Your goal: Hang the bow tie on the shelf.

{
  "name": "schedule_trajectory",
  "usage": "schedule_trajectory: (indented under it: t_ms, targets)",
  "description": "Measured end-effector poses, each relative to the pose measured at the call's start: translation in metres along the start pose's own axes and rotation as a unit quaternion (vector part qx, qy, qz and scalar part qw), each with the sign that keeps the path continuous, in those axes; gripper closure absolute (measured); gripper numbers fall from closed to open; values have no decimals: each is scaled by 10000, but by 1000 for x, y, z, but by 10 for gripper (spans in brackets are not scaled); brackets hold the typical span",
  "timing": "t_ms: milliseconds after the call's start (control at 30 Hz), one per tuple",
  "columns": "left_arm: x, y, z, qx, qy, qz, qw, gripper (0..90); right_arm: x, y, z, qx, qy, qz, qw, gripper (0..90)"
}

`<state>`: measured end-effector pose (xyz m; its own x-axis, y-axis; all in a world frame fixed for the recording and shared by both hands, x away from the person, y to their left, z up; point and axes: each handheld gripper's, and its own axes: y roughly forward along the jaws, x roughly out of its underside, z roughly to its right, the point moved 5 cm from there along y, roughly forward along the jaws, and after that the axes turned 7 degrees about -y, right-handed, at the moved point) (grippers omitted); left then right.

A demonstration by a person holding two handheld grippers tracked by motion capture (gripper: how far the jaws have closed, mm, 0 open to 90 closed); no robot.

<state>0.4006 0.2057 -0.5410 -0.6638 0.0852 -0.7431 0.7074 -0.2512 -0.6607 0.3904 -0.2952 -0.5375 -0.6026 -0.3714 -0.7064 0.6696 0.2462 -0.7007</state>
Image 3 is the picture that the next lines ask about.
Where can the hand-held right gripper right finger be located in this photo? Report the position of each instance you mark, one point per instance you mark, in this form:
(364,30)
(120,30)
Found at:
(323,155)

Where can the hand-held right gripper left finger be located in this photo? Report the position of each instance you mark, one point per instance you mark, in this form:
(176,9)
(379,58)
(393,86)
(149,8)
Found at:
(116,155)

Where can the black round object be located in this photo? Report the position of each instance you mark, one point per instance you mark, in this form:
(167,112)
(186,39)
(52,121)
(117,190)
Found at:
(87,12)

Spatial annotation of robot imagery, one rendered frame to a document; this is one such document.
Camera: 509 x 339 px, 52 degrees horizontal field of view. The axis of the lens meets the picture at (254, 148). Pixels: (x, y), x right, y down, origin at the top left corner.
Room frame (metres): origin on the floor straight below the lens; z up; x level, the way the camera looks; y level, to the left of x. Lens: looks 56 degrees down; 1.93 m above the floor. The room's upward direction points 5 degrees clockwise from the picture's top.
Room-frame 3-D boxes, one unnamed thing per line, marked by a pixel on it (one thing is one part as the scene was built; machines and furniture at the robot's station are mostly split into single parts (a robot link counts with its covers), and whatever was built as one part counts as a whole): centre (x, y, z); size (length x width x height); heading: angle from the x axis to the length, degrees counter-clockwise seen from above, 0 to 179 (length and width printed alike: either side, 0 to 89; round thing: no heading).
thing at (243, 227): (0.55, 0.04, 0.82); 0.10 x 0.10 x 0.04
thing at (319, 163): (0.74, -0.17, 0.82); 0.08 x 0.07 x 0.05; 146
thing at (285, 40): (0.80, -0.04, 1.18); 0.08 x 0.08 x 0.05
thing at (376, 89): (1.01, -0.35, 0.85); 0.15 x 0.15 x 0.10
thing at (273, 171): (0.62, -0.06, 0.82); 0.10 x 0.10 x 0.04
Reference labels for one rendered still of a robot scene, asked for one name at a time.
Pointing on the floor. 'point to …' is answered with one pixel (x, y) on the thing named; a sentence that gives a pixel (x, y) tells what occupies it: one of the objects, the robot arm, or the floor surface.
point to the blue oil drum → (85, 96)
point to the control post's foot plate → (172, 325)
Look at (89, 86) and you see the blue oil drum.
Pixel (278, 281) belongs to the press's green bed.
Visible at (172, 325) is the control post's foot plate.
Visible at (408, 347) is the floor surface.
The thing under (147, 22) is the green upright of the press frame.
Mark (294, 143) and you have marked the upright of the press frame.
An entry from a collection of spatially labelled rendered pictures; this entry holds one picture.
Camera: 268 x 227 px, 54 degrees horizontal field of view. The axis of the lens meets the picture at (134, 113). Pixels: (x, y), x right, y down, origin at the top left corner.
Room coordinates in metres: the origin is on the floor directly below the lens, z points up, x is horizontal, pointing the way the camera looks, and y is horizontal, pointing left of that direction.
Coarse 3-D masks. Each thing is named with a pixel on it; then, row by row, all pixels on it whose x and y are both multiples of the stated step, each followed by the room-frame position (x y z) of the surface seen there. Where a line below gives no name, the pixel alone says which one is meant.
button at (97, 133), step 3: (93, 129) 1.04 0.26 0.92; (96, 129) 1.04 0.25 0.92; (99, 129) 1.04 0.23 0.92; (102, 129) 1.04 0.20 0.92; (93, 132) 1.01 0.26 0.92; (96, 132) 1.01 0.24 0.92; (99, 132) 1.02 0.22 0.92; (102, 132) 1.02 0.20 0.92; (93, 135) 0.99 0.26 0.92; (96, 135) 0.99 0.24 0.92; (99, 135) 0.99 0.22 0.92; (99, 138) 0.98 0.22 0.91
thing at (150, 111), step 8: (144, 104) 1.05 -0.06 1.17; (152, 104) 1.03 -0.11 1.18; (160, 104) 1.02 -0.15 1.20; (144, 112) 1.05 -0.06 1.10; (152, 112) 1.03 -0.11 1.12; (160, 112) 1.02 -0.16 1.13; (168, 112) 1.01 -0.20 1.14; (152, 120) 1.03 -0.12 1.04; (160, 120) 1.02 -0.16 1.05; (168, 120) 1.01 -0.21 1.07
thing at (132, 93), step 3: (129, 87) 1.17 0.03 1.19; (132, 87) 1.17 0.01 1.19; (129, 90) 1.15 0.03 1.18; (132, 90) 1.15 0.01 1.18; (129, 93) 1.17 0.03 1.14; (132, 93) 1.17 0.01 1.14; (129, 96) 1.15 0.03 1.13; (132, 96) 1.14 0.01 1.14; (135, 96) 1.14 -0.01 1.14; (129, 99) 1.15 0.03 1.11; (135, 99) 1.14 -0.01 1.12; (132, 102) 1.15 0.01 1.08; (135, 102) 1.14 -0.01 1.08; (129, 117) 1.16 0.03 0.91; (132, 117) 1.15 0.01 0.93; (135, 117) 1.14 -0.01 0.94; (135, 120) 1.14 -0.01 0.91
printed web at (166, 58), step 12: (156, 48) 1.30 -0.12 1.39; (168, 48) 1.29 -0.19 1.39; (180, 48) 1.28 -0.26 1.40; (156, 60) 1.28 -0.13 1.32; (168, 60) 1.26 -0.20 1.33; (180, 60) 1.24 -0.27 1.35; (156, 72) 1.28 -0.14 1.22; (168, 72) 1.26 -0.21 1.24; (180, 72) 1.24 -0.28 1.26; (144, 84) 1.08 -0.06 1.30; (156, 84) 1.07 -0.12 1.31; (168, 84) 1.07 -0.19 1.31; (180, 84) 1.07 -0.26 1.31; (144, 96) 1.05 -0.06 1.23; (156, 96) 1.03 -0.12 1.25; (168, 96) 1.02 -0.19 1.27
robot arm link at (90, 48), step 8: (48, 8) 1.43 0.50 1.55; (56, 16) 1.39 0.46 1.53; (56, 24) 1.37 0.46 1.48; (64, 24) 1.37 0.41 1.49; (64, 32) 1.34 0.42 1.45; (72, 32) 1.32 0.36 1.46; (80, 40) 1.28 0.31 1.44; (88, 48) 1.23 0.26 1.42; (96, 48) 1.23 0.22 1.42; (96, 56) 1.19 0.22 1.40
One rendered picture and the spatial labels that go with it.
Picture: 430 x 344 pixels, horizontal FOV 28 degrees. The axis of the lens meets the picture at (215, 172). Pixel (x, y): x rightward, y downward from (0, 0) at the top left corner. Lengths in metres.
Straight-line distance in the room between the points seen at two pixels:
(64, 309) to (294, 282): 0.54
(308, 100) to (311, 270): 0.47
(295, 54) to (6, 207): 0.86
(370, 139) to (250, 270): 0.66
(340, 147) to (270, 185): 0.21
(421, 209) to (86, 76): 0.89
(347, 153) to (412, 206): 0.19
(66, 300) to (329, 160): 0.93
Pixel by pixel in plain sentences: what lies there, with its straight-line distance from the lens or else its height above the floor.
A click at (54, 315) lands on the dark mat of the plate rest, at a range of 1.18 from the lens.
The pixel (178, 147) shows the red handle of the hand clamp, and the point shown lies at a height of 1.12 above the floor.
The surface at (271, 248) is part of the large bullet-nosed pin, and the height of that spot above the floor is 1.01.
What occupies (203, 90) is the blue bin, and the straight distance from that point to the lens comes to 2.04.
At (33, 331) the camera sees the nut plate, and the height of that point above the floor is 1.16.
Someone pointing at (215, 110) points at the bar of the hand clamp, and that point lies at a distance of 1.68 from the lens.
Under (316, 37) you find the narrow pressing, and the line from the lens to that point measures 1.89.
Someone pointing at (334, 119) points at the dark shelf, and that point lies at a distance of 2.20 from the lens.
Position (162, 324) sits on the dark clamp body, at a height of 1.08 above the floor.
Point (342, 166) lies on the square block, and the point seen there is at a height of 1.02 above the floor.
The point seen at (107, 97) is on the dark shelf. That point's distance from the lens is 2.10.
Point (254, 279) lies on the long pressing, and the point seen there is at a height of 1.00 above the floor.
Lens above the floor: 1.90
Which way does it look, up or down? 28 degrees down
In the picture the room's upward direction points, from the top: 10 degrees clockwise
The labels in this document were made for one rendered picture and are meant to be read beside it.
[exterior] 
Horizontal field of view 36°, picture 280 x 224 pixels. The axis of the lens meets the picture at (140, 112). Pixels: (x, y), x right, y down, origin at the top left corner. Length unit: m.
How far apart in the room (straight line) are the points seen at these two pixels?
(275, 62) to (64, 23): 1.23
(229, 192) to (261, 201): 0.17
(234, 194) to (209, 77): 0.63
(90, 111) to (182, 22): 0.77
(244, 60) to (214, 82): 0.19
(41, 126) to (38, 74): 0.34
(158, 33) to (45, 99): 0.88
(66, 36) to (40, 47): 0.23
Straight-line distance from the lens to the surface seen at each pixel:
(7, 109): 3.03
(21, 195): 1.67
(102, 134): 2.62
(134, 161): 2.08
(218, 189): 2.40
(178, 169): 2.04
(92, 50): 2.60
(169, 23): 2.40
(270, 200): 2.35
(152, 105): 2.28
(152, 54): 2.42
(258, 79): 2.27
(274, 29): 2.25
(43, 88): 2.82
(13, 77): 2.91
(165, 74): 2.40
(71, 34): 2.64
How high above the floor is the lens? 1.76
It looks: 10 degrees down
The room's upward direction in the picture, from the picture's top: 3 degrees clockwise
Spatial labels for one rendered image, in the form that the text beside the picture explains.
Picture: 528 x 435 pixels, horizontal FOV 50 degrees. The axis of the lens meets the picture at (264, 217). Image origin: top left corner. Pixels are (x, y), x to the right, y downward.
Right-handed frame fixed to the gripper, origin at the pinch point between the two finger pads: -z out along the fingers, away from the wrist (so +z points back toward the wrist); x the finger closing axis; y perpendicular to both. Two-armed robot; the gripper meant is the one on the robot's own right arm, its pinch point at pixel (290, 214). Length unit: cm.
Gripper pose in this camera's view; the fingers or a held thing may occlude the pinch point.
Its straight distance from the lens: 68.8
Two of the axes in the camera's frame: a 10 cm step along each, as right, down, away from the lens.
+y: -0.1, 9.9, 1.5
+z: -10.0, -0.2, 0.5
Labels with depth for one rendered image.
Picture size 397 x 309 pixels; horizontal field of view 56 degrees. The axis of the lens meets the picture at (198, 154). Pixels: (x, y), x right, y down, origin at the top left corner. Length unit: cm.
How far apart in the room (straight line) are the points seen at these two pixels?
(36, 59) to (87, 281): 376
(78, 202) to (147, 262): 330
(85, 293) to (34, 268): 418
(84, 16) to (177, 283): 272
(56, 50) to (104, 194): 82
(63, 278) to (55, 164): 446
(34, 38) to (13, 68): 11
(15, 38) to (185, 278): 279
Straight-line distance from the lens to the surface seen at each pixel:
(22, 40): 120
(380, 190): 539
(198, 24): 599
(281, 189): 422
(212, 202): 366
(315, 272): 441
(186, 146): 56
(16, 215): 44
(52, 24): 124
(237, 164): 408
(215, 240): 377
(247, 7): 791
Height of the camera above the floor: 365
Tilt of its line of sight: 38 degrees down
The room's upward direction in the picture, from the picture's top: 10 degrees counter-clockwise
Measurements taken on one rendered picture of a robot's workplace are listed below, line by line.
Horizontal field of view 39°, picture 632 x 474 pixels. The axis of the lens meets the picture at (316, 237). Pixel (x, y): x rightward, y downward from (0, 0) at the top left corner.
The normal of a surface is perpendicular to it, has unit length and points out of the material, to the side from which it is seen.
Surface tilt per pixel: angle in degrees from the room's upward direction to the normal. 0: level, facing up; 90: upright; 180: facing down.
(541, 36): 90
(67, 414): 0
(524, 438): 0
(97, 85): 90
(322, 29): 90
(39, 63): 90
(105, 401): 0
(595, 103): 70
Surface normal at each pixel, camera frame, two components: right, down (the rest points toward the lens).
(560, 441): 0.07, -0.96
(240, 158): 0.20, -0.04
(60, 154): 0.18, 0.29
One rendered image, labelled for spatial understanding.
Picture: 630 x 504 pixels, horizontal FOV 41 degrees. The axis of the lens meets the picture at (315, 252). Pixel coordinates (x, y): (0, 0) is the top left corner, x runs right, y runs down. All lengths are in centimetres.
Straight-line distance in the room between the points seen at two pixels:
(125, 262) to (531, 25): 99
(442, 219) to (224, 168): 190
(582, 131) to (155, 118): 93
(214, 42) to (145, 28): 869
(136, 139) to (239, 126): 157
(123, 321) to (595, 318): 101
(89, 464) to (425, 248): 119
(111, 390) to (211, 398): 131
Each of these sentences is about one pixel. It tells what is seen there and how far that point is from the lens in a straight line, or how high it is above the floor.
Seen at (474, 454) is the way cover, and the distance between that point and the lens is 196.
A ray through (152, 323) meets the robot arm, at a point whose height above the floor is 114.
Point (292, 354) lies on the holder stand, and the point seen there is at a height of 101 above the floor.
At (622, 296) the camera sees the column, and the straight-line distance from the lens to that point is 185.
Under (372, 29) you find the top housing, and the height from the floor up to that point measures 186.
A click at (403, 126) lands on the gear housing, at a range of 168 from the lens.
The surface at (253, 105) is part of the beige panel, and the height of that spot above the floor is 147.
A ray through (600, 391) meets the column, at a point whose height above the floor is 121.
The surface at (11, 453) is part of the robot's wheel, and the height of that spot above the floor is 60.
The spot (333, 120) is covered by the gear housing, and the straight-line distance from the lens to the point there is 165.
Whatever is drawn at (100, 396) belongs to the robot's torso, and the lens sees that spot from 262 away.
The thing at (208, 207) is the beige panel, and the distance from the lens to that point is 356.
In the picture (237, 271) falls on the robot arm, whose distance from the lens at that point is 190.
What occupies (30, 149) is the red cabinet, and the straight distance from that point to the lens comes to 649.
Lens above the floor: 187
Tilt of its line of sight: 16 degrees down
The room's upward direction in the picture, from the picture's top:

────────────────────

Exercise: Above are the entries. Quote exactly the lines from the one bearing "(340, 147) to (270, 185): 0.21" through the one bearing "Point (342, 166)".

Your response:
(340, 147) to (270, 185): 0.21
(421, 209) to (86, 76): 0.89
(347, 153) to (412, 206): 0.19
(66, 300) to (329, 160): 0.93
Pixel by pixel in plain sentences: what lies there, with its straight-line distance from the lens or else its height above the floor.
A click at (54, 315) lands on the dark mat of the plate rest, at a range of 1.18 from the lens.
The pixel (178, 147) shows the red handle of the hand clamp, and the point shown lies at a height of 1.12 above the floor.
The surface at (271, 248) is part of the large bullet-nosed pin, and the height of that spot above the floor is 1.01.
What occupies (203, 90) is the blue bin, and the straight distance from that point to the lens comes to 2.04.
At (33, 331) the camera sees the nut plate, and the height of that point above the floor is 1.16.
Someone pointing at (215, 110) points at the bar of the hand clamp, and that point lies at a distance of 1.68 from the lens.
Under (316, 37) you find the narrow pressing, and the line from the lens to that point measures 1.89.
Someone pointing at (334, 119) points at the dark shelf, and that point lies at a distance of 2.20 from the lens.
Position (162, 324) sits on the dark clamp body, at a height of 1.08 above the floor.
Point (342, 166) lies on the square block, and the point seen there is at a height of 1.02 above the floor.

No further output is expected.